This article was originally published on ETFTrends.com.
Despite the recent hiccup in the equity market, U.S. stocks may continue to strengthen along with the expanding economy. Investors, though, may turn to quality companies and related exchange traded funds to pick out the best while limiting any further downside risks.
"We still see corporate earnings supported by sustained above-trend global growth, and retain our preference for equities over fixed income. But we reiterate our call to focus on portfolio resilience. Companies that disappoint on third-quarter earnings and fourth-quarter guidance risk being acutely punished. We like quality exposures within equities and prefer the U.S. within developed markets due to earnings resilience and stronger balance sheets," BlackRock strategists, led by Richard Turnill, said in a research note.
ETF investors can also target quality companies through a targeted factor-based, smart beta strategy. For example, the iShares Edge MSCI USA Quality Factor ETF (Cboe:QUAL) is one ETF focusing on quality. QUAL seeks to track the investment results of the MSCI USA Sector Neutral Quality Index composed of U.S. large- and mid-capitalization stocks exhibiting quality characteristics as identified through racks U.S. large- and mid-capitalization stocks based on quality screens for three fundamental variables: return on equity, earnings variability and debt-to-equity.
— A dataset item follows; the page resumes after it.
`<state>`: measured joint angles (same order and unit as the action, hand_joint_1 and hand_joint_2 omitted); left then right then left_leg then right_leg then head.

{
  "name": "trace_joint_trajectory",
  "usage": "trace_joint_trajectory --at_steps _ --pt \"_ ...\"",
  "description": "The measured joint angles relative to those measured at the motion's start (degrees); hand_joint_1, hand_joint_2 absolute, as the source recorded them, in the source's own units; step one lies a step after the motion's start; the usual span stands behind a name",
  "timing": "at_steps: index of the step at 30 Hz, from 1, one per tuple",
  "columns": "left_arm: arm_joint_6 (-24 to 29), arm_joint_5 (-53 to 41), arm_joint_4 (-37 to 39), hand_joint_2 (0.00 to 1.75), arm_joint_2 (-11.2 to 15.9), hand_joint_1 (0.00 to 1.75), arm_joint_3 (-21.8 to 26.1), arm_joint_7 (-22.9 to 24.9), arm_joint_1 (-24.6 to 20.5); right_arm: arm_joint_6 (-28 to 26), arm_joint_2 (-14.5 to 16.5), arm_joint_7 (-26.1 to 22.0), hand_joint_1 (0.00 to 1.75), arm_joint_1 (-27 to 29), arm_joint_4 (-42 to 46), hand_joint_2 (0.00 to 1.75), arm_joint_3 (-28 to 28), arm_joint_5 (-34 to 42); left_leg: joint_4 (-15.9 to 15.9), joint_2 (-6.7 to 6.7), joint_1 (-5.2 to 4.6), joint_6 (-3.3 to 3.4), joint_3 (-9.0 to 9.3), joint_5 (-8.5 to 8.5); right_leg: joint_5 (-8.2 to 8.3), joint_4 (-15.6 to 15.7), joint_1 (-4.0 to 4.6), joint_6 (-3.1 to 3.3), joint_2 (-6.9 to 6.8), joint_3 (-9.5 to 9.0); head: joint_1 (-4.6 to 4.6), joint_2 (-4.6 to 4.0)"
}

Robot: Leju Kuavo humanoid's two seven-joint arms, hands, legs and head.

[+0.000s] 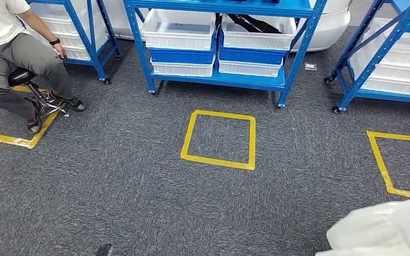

The Invesco S&P 500 Quality ETF (SPHQ) is one of the elder statesmen of the quality ETF category, having come to market in late 2005. The ETF’s quality tilt comes by way of emphasizing companies’ long-term earnings growth dividend-paying potential. The underlying index focuses on companies with the highest quality as determined by fundamental measures, including return on equity, accruals ratio and financial leverage ratio.
The Oppenheimer Russell 1000 Quality Factor ETF (OQAL) bets on higher quality companies in the hopes that they perform better than lower-quality companies. The fund screens for an equally-weighted composite of return on assets, change in asset turnover, accruals, and leverage, calculated based on information reported in the company’s most recent annual financial statement as of the last business day of the prior month.
The American Century STOXX U.S. Quality Value ETF (VALQ) tries to reflect the performance of the iSTOXX American Century USA Quality Value Index, which is made up of 900 largest publicly traded U.S. equity securities screened and weighted by fundamental measures of quality, value and income.
Additionally, the J.P. Morgan U.S. Quality Factor ETF (JQUA) is designed to provide exposure to high quality companies. JQUA tries to reflect the performance of the J.P. Morgan U.S. Quality Index, which is comprised of U.S. securities included in the Russell 1000 Index and selects constituents based on their quality as measured by profitability, solvency and earnings quality.